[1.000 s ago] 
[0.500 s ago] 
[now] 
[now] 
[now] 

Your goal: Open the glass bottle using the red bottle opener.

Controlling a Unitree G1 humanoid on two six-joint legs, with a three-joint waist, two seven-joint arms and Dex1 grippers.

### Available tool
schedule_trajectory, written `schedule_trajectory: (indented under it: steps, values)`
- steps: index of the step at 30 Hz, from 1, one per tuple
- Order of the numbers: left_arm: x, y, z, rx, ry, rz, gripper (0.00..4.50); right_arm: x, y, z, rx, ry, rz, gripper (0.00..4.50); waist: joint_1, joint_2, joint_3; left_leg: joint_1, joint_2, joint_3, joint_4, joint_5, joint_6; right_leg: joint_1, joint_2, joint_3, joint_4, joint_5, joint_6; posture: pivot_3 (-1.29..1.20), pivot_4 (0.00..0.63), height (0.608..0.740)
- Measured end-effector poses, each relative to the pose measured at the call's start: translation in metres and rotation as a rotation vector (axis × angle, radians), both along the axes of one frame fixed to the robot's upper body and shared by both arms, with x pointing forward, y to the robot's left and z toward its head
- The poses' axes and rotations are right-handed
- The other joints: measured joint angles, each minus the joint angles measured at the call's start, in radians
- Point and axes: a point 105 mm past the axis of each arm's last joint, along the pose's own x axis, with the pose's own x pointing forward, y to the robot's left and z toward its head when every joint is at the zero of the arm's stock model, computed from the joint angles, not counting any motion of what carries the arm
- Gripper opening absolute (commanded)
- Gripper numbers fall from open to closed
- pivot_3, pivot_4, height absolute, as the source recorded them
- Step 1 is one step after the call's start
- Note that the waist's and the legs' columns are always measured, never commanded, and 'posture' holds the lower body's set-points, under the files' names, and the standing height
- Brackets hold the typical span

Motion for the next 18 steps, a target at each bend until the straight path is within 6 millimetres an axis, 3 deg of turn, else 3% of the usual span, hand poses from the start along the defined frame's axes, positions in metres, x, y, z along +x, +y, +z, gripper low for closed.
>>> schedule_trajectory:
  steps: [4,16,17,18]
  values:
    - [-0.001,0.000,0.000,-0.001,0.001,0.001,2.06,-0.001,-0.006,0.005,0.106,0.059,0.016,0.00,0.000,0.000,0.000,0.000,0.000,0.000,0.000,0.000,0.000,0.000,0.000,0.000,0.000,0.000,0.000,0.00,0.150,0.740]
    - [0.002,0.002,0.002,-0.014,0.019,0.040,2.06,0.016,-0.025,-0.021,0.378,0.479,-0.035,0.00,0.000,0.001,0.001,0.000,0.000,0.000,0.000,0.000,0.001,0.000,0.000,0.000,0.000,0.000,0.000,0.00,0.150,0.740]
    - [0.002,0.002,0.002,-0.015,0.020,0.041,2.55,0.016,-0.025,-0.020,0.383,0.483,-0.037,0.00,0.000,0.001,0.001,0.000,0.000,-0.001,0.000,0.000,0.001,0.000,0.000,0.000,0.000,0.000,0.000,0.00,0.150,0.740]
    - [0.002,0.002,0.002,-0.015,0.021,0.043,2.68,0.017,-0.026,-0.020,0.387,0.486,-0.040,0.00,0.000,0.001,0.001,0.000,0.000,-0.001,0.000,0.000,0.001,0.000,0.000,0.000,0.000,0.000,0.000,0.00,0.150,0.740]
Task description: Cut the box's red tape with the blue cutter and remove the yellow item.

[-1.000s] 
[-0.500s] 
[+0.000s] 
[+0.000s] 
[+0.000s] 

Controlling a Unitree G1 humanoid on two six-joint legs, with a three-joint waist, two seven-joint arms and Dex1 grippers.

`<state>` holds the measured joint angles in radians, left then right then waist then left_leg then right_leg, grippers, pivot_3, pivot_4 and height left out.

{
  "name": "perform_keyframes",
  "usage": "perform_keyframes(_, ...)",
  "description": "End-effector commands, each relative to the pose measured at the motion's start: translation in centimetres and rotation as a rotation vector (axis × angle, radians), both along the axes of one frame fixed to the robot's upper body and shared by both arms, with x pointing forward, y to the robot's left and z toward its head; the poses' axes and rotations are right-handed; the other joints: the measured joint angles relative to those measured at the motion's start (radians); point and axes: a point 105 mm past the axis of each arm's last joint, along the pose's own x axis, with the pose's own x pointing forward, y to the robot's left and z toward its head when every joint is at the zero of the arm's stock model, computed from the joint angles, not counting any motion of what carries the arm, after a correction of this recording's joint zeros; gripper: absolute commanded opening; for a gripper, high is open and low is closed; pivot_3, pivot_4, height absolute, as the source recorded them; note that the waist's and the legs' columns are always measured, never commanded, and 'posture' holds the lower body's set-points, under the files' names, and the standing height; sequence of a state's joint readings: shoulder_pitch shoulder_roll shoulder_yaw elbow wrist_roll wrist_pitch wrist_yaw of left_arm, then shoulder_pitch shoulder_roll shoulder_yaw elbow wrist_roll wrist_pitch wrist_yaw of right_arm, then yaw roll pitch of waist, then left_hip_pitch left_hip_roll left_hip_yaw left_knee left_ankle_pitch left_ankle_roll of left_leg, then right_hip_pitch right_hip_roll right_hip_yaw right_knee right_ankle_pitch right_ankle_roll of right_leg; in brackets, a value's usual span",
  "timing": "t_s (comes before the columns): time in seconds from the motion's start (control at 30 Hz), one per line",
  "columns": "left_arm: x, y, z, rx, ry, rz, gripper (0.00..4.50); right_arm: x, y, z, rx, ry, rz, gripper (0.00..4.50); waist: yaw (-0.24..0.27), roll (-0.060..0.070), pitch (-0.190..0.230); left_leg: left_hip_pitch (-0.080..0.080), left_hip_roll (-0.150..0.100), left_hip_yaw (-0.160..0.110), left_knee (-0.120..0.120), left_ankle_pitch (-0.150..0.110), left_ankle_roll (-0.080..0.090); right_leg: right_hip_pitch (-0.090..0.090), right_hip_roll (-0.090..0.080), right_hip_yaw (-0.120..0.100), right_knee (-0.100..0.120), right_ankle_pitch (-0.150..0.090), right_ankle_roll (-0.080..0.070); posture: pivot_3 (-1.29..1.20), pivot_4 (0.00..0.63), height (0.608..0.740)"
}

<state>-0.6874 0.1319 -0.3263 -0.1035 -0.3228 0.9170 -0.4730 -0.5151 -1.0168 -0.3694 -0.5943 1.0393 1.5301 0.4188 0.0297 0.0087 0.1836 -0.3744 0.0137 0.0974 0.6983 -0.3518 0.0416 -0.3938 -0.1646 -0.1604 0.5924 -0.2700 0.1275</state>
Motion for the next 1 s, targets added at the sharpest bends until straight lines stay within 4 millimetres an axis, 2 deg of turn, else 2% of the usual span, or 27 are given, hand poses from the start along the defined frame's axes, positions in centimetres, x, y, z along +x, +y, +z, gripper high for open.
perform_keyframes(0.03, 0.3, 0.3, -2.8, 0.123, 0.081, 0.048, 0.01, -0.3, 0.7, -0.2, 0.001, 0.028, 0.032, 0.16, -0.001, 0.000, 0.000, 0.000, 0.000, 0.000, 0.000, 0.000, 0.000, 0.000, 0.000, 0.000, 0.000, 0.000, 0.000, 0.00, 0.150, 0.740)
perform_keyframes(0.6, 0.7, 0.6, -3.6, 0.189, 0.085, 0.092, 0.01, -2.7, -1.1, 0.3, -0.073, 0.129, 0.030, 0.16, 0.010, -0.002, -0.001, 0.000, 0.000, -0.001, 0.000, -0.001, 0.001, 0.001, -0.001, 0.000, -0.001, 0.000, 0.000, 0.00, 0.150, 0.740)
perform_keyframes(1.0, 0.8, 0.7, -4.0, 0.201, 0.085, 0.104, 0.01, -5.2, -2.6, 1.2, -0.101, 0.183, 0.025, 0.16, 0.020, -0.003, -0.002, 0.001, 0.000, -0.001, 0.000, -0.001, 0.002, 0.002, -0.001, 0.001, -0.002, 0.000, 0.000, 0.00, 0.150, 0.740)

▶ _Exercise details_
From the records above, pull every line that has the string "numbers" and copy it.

▶ _Response box_
- Order of the numbers: left_arm: x, y, z, rx, ry, rz, gripper (0.00..4.50); right_arm: x, y, z, rx, ry, rz, gripper (0.00..4.50); waist: joint_1, joint_2, joint_3; left_leg: joint_1, joint_2, joint_3, joint_4, joint_5, joint_6; right_leg: joint_1, joint_2, joint_3, joint_4, joint_5, joint_6; posture: pivot_3 (-1.29..1.20), pivot_4 (0.00..0.63), height (0.608..0.740)
- Gripper numbers fall from open to closed

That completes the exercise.